Start of DATA TO EXAMINE

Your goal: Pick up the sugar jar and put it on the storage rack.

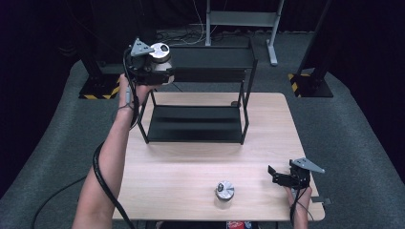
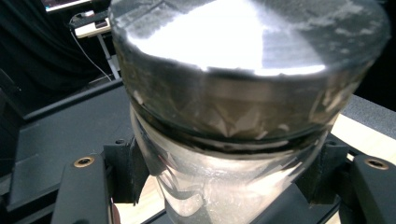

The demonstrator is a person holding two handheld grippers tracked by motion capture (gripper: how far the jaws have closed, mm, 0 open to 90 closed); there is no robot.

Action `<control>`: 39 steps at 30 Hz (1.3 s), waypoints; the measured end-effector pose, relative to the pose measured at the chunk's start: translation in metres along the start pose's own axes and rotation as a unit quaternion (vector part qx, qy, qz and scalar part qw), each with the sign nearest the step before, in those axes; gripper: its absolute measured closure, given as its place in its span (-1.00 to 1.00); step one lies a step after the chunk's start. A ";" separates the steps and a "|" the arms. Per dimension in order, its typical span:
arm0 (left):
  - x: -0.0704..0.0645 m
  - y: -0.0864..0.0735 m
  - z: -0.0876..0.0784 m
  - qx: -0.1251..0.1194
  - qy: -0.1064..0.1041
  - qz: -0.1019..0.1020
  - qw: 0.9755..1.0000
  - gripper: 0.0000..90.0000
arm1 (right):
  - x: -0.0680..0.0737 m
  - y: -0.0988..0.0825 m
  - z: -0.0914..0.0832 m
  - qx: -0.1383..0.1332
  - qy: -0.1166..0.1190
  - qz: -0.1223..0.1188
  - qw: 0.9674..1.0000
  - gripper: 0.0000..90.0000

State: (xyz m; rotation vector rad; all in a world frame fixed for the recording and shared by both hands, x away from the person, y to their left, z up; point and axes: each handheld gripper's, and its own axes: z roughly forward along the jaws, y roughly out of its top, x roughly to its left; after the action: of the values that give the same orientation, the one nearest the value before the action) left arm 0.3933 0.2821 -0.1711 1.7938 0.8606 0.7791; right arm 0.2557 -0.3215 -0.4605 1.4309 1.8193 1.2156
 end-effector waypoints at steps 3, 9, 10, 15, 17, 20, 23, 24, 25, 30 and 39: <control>0.000 0.003 -0.001 -0.002 0.001 0.002 1.000 -0.32 | 0.000 0.000 0.000 0.000 0.000 0.000 1.000 -1.00; -0.001 0.011 -0.002 -0.009 0.003 0.005 1.000 -0.32 | 0.000 0.000 0.000 0.000 0.000 0.001 1.000 -1.00; -0.001 0.013 -0.003 -0.010 0.005 0.005 1.000 -0.32 | 0.000 0.000 0.000 0.000 0.000 0.001 1.000 -1.00; 0.001 0.019 -0.001 -0.011 0.005 0.002 1.000 -0.32 | 0.000 0.000 0.000 -0.001 0.000 0.000 1.000 -1.00; 0.003 0.023 0.000 -0.011 0.005 -0.003 1.000 -0.32 | 0.000 0.000 0.000 0.000 0.000 0.000 1.000 -1.00; 0.004 0.026 0.002 -0.010 0.007 -0.004 1.000 -0.32 | 0.000 0.000 0.000 -0.001 0.001 0.001 1.000 -1.00; 0.005 0.030 0.004 -0.009 0.011 -0.005 1.000 -0.32 | 0.000 0.000 0.000 -0.001 0.001 0.001 1.000 -1.00; 0.005 0.031 0.005 -0.009 0.013 -0.006 1.000 -0.32 | -0.001 0.000 0.000 -0.001 0.001 0.001 1.000 -1.00; 0.006 0.033 0.005 -0.009 0.014 -0.006 1.000 -0.32 | -0.001 0.000 0.000 -0.001 0.001 0.001 1.000 -1.00; 0.008 0.040 0.009 -0.006 0.020 -0.009 1.000 -0.32 | -0.001 -0.001 0.000 -0.002 0.002 0.002 1.000 -1.00; 0.012 0.049 0.022 0.011 0.029 -0.012 0.999 -0.32 | -0.001 -0.001 0.000 -0.002 0.002 0.003 1.000 -1.00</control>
State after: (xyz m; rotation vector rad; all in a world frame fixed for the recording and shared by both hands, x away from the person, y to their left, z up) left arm 0.4275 0.2674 -0.1311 1.7832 0.9309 0.8122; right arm 0.2554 -0.3230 -0.4612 1.4323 1.8159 1.2256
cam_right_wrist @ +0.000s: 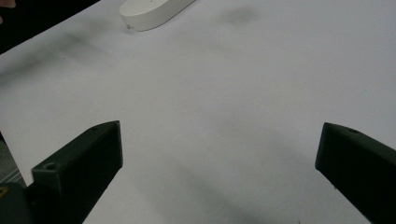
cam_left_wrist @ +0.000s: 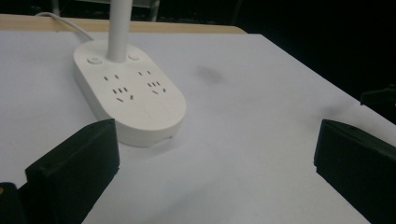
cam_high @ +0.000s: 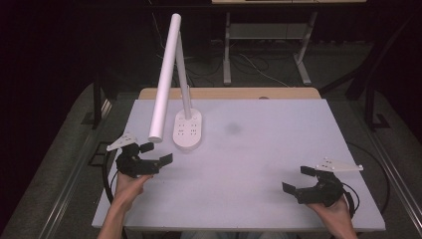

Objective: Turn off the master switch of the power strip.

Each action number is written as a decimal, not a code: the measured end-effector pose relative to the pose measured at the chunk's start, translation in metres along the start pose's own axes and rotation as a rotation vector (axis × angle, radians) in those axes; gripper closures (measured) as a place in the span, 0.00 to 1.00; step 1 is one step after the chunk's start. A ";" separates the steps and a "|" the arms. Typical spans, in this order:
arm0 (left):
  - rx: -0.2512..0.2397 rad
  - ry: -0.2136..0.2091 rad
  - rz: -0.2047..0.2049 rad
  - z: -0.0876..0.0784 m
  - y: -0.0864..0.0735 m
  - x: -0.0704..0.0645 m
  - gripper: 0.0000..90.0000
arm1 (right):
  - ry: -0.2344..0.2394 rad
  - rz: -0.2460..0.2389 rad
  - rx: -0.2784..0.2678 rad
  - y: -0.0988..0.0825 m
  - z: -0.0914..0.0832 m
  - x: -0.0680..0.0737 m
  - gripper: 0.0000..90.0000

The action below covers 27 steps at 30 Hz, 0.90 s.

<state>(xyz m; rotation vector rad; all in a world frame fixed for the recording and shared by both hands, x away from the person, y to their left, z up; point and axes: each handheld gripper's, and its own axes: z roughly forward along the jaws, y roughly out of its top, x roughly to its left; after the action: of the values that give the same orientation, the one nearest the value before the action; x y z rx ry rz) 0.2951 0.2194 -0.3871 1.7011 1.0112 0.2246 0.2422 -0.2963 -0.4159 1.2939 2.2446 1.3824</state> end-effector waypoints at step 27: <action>0.081 -0.107 0.079 0.010 -0.041 -0.041 0.00 | 0.001 0.002 0.005 -0.001 0.001 0.001 0.00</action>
<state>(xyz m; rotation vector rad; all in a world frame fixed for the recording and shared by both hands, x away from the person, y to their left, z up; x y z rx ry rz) 0.2553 0.1853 -0.4127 1.8088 0.8858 0.1435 0.2423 -0.2952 -0.4171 1.2973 2.2493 1.3795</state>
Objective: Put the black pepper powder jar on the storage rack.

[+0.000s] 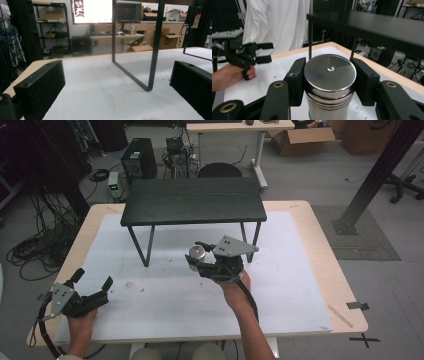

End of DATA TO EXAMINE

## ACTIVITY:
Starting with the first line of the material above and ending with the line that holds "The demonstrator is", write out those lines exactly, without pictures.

## EXPECTED OUTPUT:
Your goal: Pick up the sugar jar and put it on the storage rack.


The demonstrator is a person holding two handheld grippers tracked by motion capture (gripper: how far the jaws have closed, mm, 0 open to 90 closed); there is no robot.

Nothing remains to add to the answer.